◆ ACTIVITY ◆
Could you count the lines in the entries beneath that hold the word "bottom"? Respond with the number alone.

◆ SUPPLIED RECORDS ◆
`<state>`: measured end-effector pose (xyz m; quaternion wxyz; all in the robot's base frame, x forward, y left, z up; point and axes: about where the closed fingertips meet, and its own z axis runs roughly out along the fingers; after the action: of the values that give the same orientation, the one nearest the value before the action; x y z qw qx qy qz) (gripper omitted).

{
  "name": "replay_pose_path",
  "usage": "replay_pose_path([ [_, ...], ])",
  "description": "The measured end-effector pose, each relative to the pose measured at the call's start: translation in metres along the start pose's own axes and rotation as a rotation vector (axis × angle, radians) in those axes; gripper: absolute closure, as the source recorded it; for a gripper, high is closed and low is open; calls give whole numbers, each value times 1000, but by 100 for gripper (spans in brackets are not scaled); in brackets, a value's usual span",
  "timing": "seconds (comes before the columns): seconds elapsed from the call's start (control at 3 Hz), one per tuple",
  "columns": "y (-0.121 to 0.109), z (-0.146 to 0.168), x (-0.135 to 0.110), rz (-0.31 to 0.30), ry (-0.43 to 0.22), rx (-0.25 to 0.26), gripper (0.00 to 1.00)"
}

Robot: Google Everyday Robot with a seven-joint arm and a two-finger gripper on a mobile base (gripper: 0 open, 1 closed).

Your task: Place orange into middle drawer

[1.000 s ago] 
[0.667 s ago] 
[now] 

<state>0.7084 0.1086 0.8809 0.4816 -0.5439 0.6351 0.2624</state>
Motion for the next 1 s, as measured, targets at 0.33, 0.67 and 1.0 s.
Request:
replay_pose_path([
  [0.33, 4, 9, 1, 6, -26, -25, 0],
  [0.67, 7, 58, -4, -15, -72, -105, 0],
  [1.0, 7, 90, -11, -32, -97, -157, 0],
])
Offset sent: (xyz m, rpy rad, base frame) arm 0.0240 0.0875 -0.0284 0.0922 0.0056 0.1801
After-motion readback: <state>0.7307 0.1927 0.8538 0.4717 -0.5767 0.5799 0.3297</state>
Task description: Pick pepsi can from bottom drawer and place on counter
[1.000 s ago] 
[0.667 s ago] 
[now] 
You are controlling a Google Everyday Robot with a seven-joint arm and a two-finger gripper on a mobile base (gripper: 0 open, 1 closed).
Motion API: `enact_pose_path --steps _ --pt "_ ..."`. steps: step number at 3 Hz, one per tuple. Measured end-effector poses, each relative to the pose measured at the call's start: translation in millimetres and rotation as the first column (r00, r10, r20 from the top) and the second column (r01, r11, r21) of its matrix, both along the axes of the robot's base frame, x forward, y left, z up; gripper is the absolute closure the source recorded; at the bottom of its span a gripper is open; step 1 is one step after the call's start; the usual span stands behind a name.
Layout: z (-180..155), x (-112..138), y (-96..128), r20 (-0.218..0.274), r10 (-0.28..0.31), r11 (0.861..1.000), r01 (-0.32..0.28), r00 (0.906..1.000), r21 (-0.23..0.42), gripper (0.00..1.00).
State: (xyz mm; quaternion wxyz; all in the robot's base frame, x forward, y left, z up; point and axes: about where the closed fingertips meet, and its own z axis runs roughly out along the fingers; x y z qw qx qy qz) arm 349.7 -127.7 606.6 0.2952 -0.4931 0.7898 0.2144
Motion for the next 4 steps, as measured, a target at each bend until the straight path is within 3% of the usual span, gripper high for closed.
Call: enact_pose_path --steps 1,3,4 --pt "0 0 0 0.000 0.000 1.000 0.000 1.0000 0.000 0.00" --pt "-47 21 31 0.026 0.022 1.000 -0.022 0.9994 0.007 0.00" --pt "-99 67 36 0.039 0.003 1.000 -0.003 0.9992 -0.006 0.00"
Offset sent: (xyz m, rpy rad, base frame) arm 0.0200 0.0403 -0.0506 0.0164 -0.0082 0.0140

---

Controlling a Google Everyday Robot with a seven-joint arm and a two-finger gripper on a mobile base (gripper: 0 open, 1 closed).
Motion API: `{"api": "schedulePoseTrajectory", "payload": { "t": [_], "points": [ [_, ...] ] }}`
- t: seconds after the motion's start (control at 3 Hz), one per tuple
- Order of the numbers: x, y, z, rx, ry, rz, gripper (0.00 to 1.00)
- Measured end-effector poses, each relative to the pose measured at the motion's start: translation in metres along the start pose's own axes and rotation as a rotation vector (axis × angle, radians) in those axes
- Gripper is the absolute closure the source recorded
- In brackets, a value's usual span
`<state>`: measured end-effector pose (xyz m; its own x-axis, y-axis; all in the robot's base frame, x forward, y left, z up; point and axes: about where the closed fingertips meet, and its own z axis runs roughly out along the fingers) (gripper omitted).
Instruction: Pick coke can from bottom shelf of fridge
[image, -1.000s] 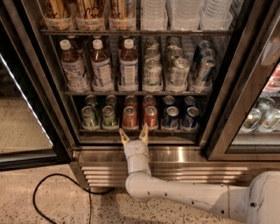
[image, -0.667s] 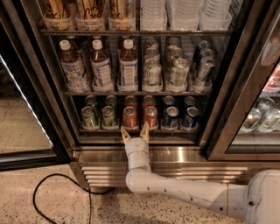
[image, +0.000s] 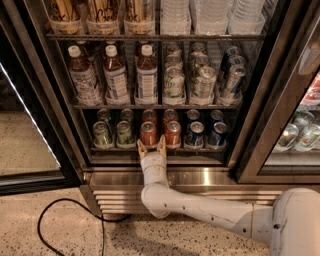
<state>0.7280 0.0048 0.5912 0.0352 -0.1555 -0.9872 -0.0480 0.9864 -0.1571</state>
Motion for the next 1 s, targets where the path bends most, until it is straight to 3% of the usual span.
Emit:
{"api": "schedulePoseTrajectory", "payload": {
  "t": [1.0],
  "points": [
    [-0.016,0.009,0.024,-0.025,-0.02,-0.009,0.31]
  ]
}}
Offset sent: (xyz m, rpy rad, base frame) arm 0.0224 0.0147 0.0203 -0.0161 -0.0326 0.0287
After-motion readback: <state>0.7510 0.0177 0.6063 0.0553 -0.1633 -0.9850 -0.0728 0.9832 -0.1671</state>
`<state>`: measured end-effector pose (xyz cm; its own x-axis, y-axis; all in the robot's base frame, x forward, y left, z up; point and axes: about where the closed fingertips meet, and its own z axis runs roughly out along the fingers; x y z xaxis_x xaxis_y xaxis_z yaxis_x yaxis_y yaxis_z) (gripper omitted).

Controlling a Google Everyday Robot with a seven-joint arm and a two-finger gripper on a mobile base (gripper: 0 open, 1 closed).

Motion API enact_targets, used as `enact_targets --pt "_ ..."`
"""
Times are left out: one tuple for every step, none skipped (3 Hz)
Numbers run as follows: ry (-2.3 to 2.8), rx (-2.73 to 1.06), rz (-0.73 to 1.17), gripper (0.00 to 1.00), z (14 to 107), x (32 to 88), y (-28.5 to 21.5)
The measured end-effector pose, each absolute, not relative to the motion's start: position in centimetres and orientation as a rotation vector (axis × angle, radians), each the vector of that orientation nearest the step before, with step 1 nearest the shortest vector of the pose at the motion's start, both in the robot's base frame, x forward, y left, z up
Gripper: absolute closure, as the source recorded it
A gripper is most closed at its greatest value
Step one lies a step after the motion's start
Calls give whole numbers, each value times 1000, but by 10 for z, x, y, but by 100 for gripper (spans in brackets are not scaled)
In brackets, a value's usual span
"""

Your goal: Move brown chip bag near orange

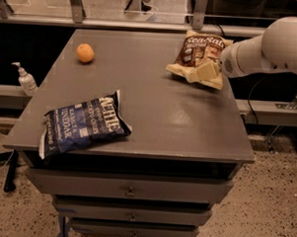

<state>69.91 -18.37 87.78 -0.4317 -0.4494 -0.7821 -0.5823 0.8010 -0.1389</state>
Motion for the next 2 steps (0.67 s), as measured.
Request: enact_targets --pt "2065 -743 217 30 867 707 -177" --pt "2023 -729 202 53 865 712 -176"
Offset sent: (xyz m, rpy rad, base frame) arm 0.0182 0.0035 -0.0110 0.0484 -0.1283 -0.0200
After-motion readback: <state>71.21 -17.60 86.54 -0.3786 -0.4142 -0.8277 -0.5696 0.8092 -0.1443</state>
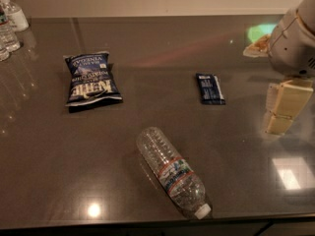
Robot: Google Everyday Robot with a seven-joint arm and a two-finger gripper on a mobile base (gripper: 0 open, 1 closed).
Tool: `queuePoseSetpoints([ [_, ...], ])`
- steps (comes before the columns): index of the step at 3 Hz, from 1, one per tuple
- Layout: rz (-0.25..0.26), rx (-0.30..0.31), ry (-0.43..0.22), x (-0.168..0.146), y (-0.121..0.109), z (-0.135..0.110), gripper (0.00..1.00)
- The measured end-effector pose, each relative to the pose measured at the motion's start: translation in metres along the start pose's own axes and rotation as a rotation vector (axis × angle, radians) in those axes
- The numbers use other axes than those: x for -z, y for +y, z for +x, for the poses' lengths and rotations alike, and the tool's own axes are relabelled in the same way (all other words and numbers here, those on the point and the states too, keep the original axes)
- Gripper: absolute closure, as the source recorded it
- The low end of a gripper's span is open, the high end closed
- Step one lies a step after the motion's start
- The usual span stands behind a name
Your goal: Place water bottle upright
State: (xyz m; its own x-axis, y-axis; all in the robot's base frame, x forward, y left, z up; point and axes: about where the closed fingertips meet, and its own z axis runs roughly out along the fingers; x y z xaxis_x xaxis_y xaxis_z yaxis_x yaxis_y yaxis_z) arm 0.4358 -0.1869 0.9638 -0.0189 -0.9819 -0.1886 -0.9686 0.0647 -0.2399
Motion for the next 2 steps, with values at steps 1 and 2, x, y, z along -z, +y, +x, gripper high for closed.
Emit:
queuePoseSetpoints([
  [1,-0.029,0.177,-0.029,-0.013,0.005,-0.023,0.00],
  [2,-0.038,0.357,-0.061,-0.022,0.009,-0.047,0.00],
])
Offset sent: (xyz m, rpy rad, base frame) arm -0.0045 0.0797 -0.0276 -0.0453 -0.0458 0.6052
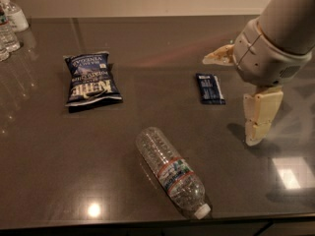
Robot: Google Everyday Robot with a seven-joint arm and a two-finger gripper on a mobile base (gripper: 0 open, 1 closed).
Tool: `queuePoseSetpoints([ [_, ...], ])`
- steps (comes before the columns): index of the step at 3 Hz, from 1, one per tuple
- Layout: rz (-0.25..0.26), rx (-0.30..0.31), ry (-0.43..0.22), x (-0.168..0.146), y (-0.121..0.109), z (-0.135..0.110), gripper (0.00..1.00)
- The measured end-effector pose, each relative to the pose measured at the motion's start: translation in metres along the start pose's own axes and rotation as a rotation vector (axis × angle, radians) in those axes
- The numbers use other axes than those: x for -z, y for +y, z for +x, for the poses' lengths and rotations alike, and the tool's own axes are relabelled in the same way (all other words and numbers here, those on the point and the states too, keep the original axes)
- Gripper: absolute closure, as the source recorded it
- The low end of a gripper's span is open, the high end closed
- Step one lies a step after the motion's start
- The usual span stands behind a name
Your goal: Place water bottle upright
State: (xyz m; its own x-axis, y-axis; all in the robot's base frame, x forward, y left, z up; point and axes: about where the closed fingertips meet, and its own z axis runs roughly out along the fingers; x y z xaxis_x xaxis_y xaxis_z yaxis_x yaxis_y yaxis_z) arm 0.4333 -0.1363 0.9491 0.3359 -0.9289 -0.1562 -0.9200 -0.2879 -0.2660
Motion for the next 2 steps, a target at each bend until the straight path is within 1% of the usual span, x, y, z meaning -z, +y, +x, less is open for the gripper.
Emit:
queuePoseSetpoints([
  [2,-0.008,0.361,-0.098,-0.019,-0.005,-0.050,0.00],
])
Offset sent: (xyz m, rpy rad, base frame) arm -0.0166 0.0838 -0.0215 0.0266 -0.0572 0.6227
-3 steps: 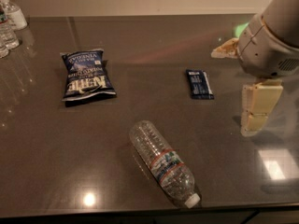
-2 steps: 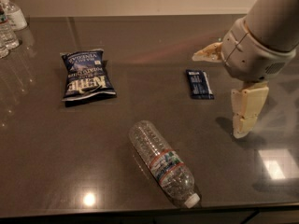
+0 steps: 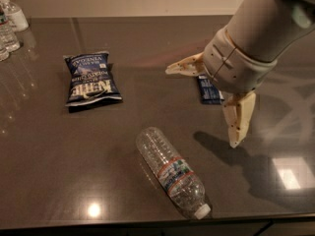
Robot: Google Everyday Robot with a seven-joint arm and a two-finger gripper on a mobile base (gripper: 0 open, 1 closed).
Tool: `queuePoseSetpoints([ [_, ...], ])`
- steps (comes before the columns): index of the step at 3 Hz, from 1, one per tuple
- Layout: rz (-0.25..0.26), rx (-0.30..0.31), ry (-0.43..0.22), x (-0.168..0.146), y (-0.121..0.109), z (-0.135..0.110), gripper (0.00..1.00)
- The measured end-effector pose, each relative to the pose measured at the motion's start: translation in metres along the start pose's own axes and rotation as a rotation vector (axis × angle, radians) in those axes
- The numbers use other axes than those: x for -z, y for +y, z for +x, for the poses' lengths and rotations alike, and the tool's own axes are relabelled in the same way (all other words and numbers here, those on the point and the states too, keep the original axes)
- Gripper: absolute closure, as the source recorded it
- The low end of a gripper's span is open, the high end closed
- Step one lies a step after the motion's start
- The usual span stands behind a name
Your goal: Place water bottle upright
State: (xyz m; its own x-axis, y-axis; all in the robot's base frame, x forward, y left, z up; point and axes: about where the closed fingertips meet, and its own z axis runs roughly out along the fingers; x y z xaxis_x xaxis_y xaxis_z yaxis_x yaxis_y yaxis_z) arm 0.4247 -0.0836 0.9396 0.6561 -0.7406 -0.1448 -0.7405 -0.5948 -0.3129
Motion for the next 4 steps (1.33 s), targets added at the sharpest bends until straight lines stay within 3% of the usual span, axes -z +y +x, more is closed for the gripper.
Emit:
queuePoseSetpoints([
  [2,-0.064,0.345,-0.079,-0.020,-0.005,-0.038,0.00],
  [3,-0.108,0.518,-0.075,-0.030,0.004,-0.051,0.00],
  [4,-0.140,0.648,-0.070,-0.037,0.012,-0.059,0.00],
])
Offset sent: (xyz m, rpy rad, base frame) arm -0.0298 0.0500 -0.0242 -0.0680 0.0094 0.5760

◆ ANSWER TO THIS TASK ◆
3